Thermal Tensor Network Simulations of Lattice Fermions with Fixed Filling

TL;DR

This paper introduces a fixed-particle-number tensor network method for simulating finite-temperature properties of lattice fermions, improving stability and efficiency in studying correlated electron systems.

Contribution

It develops a fixed-$N$ tanTRG algorithm that stabilizes particle number during thermal simulations, enabling more accurate finite-temperature studies of fermionic models.

Findings

Successfully benchmarks on free fermions

Analyzes charge and spin correlations in the Hubbard model

Identifies temperature scales for stripe formation

Abstract

Numerical simulations of strongly correlated fermions at finite temperature are essential for studying high-temperature superconductivity and other quantum many-body phenomena. The recently developed tangent-space tensor renormalization group (tanTRG) provides an efficient and accurate framework by representing thermal density operators as matrix product operators. However, the particle number generally varies during the cooling process. The conventional strategy of fine-tuning chemical potentials to reach a target filling is computationally demanding.
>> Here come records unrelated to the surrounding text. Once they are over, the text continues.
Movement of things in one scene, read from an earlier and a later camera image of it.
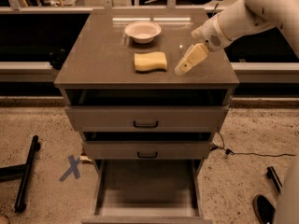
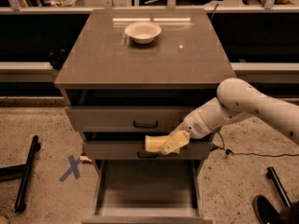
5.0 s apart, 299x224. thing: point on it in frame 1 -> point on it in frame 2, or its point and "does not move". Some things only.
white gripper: (211, 34) -> (195, 126)
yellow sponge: (147, 62) -> (153, 143)
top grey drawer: (147, 119) does not move
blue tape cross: (74, 169) does not move
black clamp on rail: (57, 58) does not move
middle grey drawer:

Here we propose a fixed-$N$ tanTRG algorithm that stabilizes the average particle number by adaptively tuning the chemical potential within the imaginary-time evolution. We benchmark its accuracy on exactly solvable free fermions, and further apply it to the square-lattice Hubbard model. For hole-doped cases, we study the temperature evolution of charge and spin correlations, identifying several characteristic temperature scales for stripe formation. Our results establish fixed-$N$ tanTRG as an efficient and reliable tool for finite-temperature studies of correlated fermion systems.